Texte intégral
RÉPUBLIQUE FRANCAISE
AU
NOM DU PEUPLE FRANCAIS
Vu la procédure suivante :
Procédure contentieuse antérieure :
La SA ASIALIS a demandé au Tribunal administratif de Versailles de prononcer la décharge des rappels de taxe sur la valeur ajoutée auxquelles elle a été assujettie au titre de la période allant du 1er janvier 2009 au 31 mars 2012.
Par un jugement n° 1306497 du 7 mars 2017, le Tribunal administratif de Versailles a rejeté sa demande.

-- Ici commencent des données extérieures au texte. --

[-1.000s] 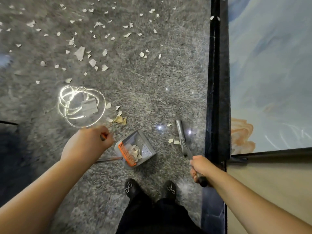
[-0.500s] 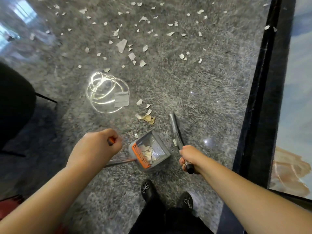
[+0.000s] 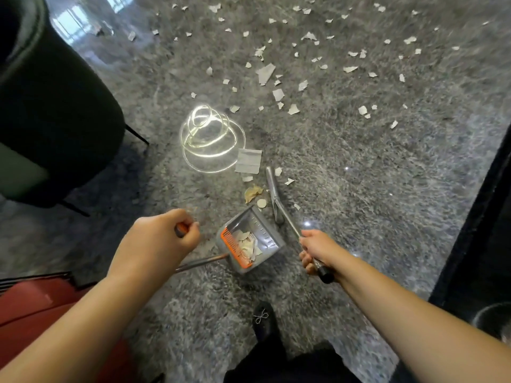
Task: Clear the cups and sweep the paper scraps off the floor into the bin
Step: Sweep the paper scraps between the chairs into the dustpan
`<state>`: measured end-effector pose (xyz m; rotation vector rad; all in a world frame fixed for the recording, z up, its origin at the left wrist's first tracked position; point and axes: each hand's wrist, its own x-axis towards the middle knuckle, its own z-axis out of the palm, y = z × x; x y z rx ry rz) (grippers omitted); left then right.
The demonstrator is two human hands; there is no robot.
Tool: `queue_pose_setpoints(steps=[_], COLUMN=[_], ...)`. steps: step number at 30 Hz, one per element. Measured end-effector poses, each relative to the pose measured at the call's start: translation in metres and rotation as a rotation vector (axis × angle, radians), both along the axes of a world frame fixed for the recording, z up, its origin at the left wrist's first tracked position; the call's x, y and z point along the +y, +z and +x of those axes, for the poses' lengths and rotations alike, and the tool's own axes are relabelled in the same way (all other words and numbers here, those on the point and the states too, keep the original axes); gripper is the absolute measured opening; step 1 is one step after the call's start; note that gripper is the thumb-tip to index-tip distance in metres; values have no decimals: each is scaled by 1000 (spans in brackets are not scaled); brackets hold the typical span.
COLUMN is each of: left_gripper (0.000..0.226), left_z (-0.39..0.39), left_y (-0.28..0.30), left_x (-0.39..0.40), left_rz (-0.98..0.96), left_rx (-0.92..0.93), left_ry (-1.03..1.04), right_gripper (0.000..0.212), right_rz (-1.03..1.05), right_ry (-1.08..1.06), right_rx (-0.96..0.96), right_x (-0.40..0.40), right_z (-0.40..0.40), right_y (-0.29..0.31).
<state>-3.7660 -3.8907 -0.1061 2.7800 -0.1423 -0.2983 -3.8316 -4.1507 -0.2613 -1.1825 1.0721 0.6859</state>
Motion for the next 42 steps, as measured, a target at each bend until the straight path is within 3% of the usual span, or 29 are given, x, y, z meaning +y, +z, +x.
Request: queue_pose_setpoints(steps=[6,12,19,29,42], left_gripper=[15,12,11,14,13], left_z=[6,4,19,82,186], left_y=[11,14,-2,-17,-20], left_x=[50,77,85,24,-74], left_rz=[-30,7,101,95,26], left_rx=[-17,-21,34,116,88], left_ry=[107,177,335,523,544], right_gripper=[25,39,40,31,38], right_rz=[35,11,25,-33,-173], right_ry=[167,347,519,679,565], right_rx=[-36,8,93,143,116], right_x=[11,30,25,-58,-171], right_z=[7,30,82,197,336], right_y=[41,45,24,26,19])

Procédure devant la Cour :
Par une requête et un mémoire en réplique, enregistrés le 5 mai 2017 et le 29 mars 2018, la SA ASIALIS, représentée par Me Branellec, avocat, demande à la Cour :
1° d’annuler ce jugement ;
2° de la décharger des impositions litigieuses ;
3° de mettre à la charge de l’État la somme de 2 500 euros au titre de l’article L. 761-1 du code de justice administrative et les entiers dépens.
4° de condamner l’Etat aux entiers dépens ;
Elle soutient qu’elle exerce, en tant qu’holding mixte s’immisçant dans la gestion de ses filiales, une activité de soutien à ses filiales, en assurant la direction et la gestion effective du groupe et en leur fournissant diverses prestations de service d’ordre administratif et technique et que, dès lors, elle revêt la qualité de personne morale assujettie à la taxe sur la valeur ajoutée qui est déductible.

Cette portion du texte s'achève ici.